Everything, In a Way, Is a Cloud: Ranny Macdonald
General Assembly is pleased to present Everything, In a Way, Is a Cloud, an exhibition of works on paper from Ranny Macdonald’s ongoing cloud series.
Clouds resist capture, and thus any attempts to depict them must first grapple with their inherent impermanence. They are too vast and mutable, too easily undone by the weight of definition. When pursued, they slip through the fingers like air itself, dissolving before they can be contained. Drawing directly from life, Macdonald approaches the cloud as both subject and process: a familiar and beautiful form, but also a vessel for contemplating the nature of perception, language, belief and faith.
The exhibition borrows its title from philosophy professor Rainer Guldin’s essay Anything, In A Way, Is A Cloud, Reflections on a Phenomenon at the Intersections Of Philosophy, Art and Science. In the essay, Guldin explores how humans project meaning onto chaos and see patterns in shapelessness. In his conception, anything that is ephemeral and fluid in nature and lacks fixed boundaries can be called a cloud.
Macdonald’s titles reinforce this perspective. Titles like Croissant, Porcupine and Frog with Fly are playful and encourage a deeper engagement with the subject matter.
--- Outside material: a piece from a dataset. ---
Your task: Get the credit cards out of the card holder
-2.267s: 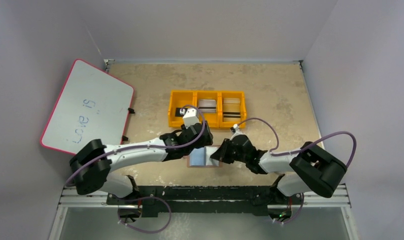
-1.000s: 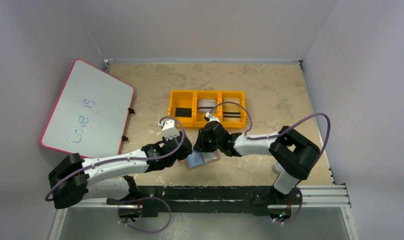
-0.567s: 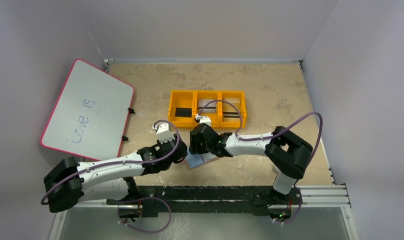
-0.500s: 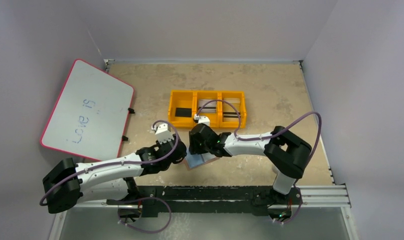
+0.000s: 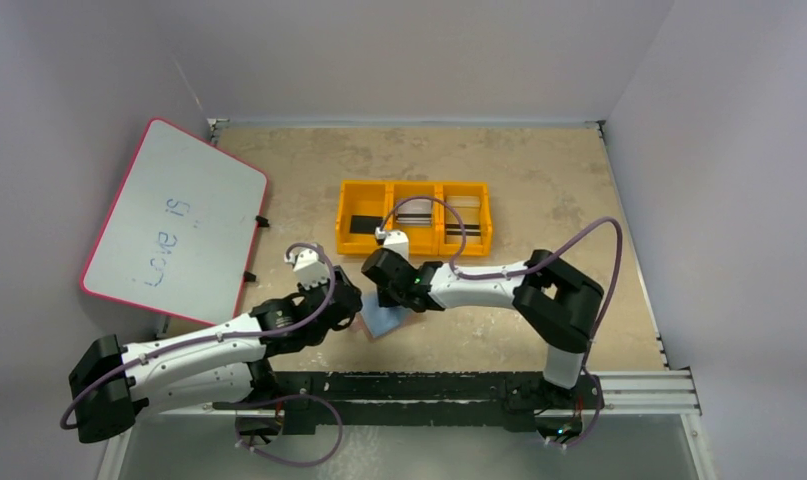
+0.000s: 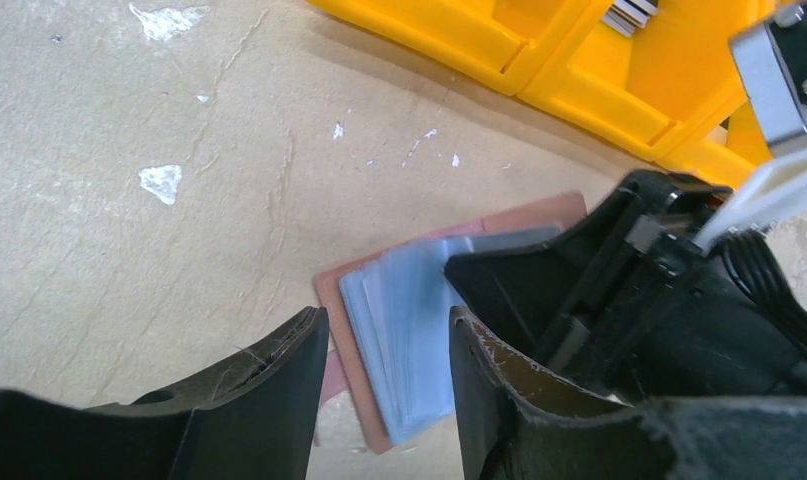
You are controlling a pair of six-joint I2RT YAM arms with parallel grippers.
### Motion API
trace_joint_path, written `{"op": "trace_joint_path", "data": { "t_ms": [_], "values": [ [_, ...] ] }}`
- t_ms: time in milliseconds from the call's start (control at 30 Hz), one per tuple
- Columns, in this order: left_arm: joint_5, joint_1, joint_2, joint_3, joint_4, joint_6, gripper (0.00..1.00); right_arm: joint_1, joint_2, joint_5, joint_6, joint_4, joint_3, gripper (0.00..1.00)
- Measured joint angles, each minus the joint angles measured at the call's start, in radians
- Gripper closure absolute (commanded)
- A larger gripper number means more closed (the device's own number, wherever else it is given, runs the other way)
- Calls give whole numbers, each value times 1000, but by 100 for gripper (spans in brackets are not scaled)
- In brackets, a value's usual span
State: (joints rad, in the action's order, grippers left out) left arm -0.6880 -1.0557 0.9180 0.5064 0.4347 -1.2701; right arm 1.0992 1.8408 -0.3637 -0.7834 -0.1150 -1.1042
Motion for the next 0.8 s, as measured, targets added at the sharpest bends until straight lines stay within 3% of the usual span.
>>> {"op": "trace_joint_path", "data": {
  "t_ms": [367,800],
  "values": [
    [69,1,-8,33,-2,51,50,-107,-135,272,-149,220,247,100],
    [319,48,51,2,-264,68,46,-159,-283,373,-528,594,578,100]
  ]
}}
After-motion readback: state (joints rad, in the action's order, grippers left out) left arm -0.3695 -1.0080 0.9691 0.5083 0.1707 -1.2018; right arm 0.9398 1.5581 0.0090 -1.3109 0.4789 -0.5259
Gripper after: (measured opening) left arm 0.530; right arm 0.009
For his part, Macdonald sees clouds as a language, a visual syntax built on change. Indeed, Macdonald’s clouds remind us that written language itself is merely a collection of shapes, and that shapes themselves have the power to communicate.
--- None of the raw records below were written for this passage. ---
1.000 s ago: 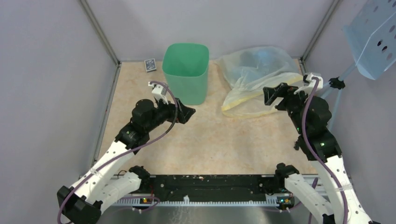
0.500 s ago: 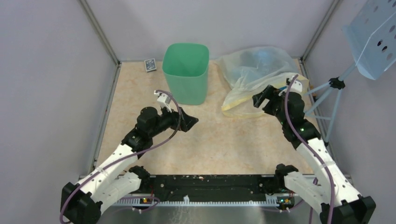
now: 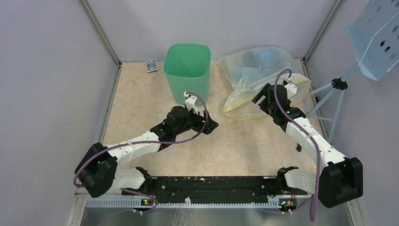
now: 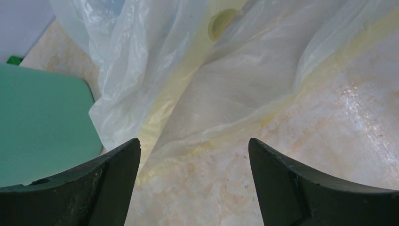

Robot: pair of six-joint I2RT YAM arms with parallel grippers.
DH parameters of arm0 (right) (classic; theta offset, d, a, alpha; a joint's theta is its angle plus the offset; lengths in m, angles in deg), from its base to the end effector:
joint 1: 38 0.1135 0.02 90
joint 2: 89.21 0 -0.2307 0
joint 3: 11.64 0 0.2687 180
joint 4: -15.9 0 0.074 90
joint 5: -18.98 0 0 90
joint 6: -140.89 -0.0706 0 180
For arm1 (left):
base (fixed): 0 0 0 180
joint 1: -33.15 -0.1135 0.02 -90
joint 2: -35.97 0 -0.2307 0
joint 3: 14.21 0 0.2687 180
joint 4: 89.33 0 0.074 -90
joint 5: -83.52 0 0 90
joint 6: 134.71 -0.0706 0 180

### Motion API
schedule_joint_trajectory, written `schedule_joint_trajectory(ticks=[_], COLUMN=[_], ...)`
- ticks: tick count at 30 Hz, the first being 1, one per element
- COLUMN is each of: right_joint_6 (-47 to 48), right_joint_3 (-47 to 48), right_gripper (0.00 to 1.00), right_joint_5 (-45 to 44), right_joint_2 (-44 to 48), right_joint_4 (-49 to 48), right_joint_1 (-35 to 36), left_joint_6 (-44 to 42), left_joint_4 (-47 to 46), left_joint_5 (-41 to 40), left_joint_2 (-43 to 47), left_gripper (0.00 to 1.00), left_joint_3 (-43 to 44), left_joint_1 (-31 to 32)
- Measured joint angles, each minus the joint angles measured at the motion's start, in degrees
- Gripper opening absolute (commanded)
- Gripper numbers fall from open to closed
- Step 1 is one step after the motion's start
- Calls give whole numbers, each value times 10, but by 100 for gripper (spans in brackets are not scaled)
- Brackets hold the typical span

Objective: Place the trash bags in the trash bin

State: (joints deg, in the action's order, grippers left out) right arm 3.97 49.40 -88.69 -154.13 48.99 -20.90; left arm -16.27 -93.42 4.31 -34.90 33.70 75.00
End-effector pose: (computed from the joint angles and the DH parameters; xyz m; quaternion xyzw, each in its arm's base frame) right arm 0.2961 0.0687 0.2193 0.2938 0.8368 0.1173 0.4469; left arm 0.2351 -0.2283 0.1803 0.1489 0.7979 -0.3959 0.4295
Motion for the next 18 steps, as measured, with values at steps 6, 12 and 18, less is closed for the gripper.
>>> schedule_joint_trajectory(ticks=[6,12,18], right_joint_6=[-18,-35,-36], right_joint_3=[40,85,101], right_gripper=[87,87,86], right_joint_5=[-28,-18,-17], right_joint_2=[-58,-79,-66], right_joint_4=[-24,-30,-24], right_joint_1=[-7,-77,-97], left_joint_6=[-80,-197,-286], left_joint_4=[-36,-37,-11], left_joint_5=[-62,-57,-57], left_joint_2=[-73,-161,-278], left_gripper=[99,99,99], left_joint_3=[63,162,333], left_joint_1=[52,66,67])
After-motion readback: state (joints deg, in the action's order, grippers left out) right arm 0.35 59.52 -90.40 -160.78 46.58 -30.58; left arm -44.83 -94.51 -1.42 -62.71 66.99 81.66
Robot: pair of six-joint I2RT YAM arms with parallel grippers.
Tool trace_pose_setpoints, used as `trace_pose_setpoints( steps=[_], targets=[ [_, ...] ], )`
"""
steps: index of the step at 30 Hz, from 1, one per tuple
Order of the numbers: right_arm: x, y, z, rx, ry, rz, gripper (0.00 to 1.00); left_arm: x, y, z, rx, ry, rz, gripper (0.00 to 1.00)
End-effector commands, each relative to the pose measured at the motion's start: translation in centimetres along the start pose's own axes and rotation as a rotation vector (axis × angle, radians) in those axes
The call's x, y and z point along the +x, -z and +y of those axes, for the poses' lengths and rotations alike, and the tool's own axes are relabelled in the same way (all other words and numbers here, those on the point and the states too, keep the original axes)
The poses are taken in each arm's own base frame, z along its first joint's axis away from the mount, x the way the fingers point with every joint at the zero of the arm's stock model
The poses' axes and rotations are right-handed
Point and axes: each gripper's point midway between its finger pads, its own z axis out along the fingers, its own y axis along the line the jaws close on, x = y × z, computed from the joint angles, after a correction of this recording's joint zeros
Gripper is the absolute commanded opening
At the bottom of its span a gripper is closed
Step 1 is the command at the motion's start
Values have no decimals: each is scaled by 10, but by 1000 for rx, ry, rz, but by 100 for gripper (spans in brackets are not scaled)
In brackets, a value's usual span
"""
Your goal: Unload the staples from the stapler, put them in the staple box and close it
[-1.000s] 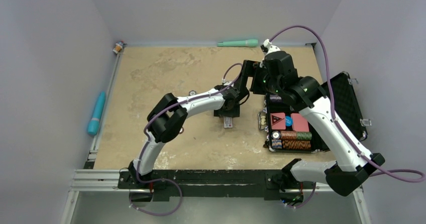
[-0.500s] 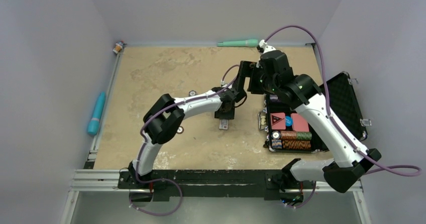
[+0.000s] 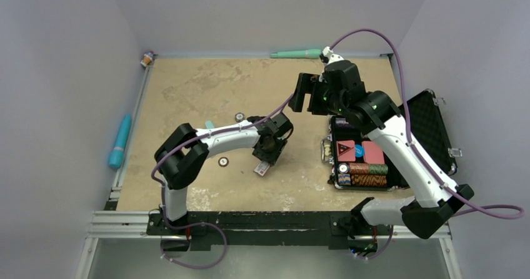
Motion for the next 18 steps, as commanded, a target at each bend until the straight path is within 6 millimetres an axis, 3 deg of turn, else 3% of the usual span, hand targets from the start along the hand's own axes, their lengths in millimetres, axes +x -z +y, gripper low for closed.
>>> trace_pose_setpoints(
  steps=[1,4,10,15,18],
  targets=[
    [-18,11,11,-46,-24,-68,90,12,18,3,72,-275,7,47],
    [-15,12,9,-49,-27,-63,90,14,16,10,66,-381,0,50],
    [-8,16,7,-51,-32,-51,90,-3,27,17,36,-505,-80,64],
    [-9,19,3,-34,-35,-56,91,-19,63,28,-27,-467,-174,71],
    [-17,21,2,-21,-30,-74,91,-17,92,33,-32,-367,-240,73]
  ],
)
Language is at the very core of how we perceive the world, and for the world to be consistent and constant language must also be consistent and constant. Macdonald’s clouds question this conception, indicating that our interaction with language involves an imperfect translation between meaning and how we receive it.
To draw a cloud, then, is to listen to impermanence, to translate the ungraspable and fleeting into form. In Everything, In a Way, Is a Cloud, Macdonald transforms this act into a meditation on uncertainty itself, reminding us that what we perceive as fixed may, in the next moment, dissolve into air.